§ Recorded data
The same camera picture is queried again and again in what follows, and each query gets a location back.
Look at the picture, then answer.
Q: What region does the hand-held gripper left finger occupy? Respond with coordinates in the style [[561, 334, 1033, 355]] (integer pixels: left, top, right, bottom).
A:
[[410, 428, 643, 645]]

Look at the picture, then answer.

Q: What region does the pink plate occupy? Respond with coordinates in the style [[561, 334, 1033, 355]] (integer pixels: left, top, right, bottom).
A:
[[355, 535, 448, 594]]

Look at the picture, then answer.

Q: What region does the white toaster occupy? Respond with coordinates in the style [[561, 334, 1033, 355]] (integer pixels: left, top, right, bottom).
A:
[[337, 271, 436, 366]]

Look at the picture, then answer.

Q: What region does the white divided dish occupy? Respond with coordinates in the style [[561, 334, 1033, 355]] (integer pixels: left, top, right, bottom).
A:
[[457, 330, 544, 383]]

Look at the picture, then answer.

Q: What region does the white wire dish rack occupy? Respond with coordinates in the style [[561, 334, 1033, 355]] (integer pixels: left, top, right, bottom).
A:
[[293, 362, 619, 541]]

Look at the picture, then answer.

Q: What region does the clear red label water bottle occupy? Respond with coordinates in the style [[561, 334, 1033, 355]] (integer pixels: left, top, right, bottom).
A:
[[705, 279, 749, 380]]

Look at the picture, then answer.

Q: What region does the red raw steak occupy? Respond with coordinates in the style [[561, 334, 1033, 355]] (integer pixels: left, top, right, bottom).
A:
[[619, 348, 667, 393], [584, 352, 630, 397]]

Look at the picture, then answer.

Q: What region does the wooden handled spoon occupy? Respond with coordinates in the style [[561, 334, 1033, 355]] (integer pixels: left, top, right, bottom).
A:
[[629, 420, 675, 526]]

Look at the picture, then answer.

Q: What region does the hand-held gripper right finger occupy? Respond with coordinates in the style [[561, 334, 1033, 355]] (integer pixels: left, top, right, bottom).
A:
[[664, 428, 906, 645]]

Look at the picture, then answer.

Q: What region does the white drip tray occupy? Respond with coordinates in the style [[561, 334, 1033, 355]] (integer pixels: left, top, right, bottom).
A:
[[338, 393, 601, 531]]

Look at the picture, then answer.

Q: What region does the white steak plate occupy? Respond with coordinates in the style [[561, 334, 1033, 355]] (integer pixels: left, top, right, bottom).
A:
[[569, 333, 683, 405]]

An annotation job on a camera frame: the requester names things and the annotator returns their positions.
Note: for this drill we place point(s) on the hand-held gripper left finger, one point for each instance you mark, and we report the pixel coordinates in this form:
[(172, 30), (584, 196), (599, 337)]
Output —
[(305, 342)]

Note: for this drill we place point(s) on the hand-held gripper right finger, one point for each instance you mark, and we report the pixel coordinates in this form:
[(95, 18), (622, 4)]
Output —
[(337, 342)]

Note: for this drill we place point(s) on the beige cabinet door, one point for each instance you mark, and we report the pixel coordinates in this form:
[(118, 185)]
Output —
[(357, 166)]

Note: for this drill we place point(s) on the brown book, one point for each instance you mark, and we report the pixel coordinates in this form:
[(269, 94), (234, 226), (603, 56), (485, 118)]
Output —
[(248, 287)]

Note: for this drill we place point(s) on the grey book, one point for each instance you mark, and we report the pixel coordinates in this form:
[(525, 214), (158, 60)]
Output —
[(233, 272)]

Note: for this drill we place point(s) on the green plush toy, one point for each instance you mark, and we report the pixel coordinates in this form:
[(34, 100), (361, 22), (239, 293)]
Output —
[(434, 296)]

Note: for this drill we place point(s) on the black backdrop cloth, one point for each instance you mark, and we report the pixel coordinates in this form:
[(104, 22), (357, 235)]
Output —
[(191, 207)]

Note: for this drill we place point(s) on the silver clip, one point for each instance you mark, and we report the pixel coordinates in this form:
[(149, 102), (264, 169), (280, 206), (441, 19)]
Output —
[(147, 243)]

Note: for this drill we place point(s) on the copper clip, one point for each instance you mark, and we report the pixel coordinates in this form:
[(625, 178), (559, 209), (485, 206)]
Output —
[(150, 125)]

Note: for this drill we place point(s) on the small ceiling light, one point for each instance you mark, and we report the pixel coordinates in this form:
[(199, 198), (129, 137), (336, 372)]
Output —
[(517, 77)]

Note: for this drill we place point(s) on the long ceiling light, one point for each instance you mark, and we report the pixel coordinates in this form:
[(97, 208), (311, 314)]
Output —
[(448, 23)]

§ Instructions to follow
In the data above, find each line that uses the string "steak". Copy it.

§ Answer section
Q: What region does the red raw steak occupy? Respond with coordinates in the style [[561, 334, 1033, 355]] (integer pixels: left, top, right, bottom).
Q: What region does the white steak plate occupy? Respond with coordinates in the style [[561, 334, 1033, 355]] (integer pixels: left, top, right, bottom).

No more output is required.